She seemed to spend a good second longer than necessary relishing in Rome's discomfort before finally saying, "I heard Ange saying you work with Jimmy boy?"

Her reaction was so instinctive, to giggle stupidly as she said, "He hates it when people call him Jimmy," that it came out without any kind of conscious thought.

"I also saw you doing a pretty good impression."

"What?" she said, incredulously. "No. It's terrible!"

"It's not all about getting the voice perfect," the other woman said, smirking. "You had the timing and the affect down cold."

Rome had another one of those moments where she felt herself staring, and had to snap herself out of it again. "Well... thanks? I guess?"

"No problem."

Sometimes, when she talked, the woman's voice sounded a little like a cat purring. Staccato variations in tone. Other times it just sounded like a harsh whisper. She also wasn't leaving. Why isn't she leaving, Rome thought, and why does she keep looking at me like that?

"I'll cut to the chase," the other woman said. "I don't like your boss."

"Already?" Rome said, laughing nervously.

"I don't like him for Ange. I get a bad vibe."

"Yeah, he's good at that," she replied, peeking over the other woman's shoulder to check how far away Jim was. "It's right at the top of his LinkedIn. Bad Vibes, 2009 to present." She mimed her hand in the air, sideways, like she was highlighting the text on an invisible phone.

"Since 2009, huh?"

"He got into crypto early. Never shuts up about it."

This elicited a simultaneous chuckle and shudder from her, causing her multicolored hair to jangle around her face. Rome had never met someone who could pull off bangs so well.

"The thing is," the woman said, "I can't just tell Ange. I need evidence."

"Oh?"

"She won't believe me if I just tell her I don't like this one."

"Why not?"

"Because I never like them, and she never listens, and I'm always right."

"It's that last part she struggles with, huh."
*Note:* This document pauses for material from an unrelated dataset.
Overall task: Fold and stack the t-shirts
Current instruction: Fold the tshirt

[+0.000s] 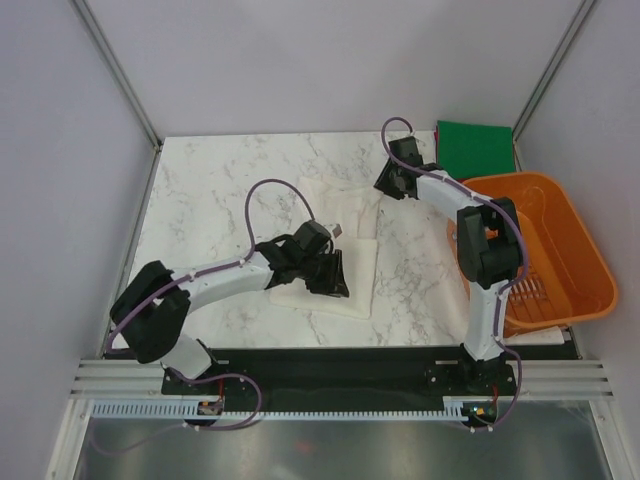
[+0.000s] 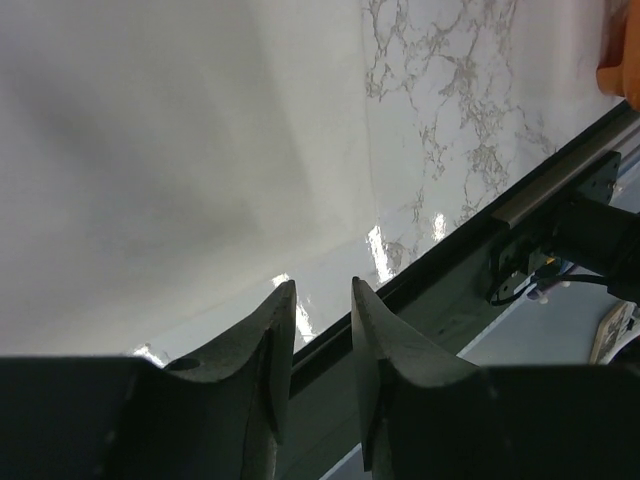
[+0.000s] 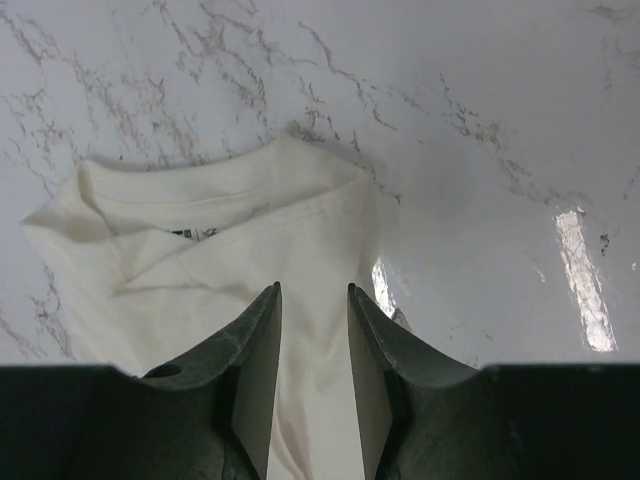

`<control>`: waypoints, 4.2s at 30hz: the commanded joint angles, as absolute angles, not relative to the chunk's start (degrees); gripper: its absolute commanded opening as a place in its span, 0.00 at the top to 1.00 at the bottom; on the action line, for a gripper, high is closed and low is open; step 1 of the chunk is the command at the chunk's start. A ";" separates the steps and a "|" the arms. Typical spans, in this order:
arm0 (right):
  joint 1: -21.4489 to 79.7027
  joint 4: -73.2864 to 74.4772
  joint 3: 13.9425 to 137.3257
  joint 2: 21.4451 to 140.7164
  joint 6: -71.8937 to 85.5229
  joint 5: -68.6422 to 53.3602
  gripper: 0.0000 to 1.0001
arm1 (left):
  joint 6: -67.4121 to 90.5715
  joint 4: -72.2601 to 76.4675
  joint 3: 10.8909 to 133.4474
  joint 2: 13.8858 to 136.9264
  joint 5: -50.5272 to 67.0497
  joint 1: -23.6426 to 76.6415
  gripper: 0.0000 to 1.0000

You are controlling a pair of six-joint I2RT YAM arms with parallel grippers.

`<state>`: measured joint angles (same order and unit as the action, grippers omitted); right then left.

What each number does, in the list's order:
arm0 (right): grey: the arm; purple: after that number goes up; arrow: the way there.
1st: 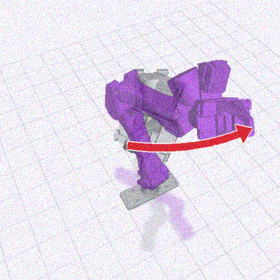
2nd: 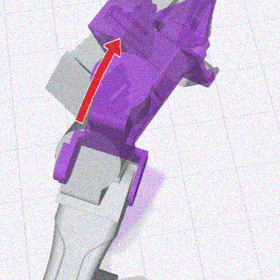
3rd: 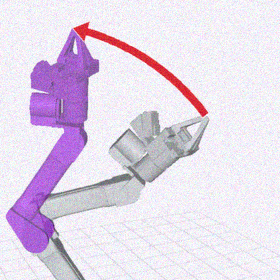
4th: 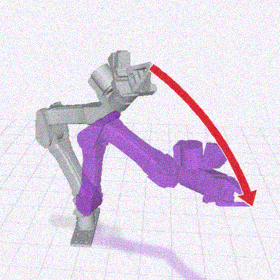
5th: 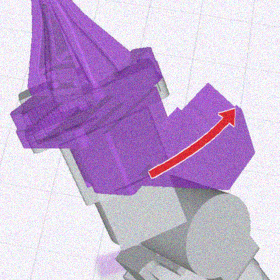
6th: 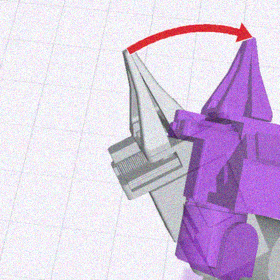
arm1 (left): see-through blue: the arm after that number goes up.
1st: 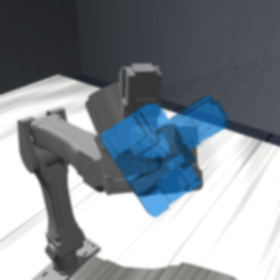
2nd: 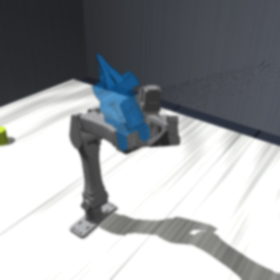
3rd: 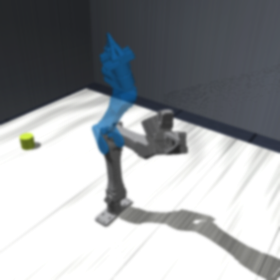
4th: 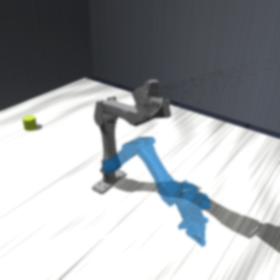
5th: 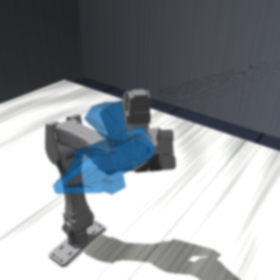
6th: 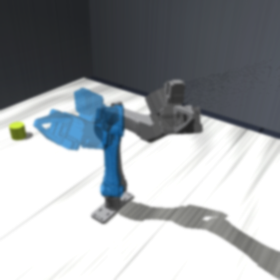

This earned her a kind of appraising peer. Narrowed eyes scanning up and down, but accompanied by a smile dripping with bad intent.

"I need evidence, and my instincts are telling me you know something." At her open-mouthed stalling, while she again internally berated herself for staring, the woman added, "Yeah, when you did that. When they said they'd been together six months. I was right there." Then she leaned in even closer, bordering on too close, and said, "You know something."

"He's my boss," Rome said, stupidly, which was not an answer to any of that nor had she been asked any questions. She pulled herself together and said, "I don't know anything."

"But you suspect a lot."

"How do you keep doing that?" she asked, in awe. Then, feeling a rising panic she could not explain, she looked over the woman's shoulder again. Jim was even further across the room, facing away and, judging by the way his arms were over his head, telling his Michigan fishing story. Her voice was both quieter and harsher when she said, "I thought you said that suspicions weren't enough!"

"Here's the thing," the other woman said. "I'm very motivated. Ange is my best friend." Then she added, "Try not to look so shocked."

Rome realized she'd looked past the other woman again, and was staring at Angie with doubt. Angie was tall, a brunette, and very pretty in a Varsity Cheerleader kind of way that did not at all align with the patched leather jacket, tattoos peeking out at the neck and wrist, and overall goth vibes she was getting from this other woman.

"Sorry," she said.

"I'm just giving you shit. I know we look like different species, but that's why I'm so keen on this. You ever have someone stick their neck out for you, who had no business doing so and could just as easily let you eat dirt?"

The answer was no, but Rome had eaten her fair share of dirt. If someone, anyone, had stood up for her the way this woman was implying, there was a very good chance Rome would still be following them around like a puppy. Instead, she said, "I think I can help. Maybe."

This earned her a slap on the shoulder and an honest-to-god, "Atta girl. Is this something we can do, like... right now? I've had my fill of this here tonight, and I'd really like to move on to the part where Ange is mourning her breakup."

"I've never done anything like this," Rome said, feeling such a rush that her hands started shaking.

"Meet me out front in five." Then, just as she turned, the woman turned back and said, "I'm Daphne."

"Rome," Rome replied.

Daphne just nodded, turned, and started walking. She called out, "Ange," and when Angie turned, Daphne gave her a crisp little salute.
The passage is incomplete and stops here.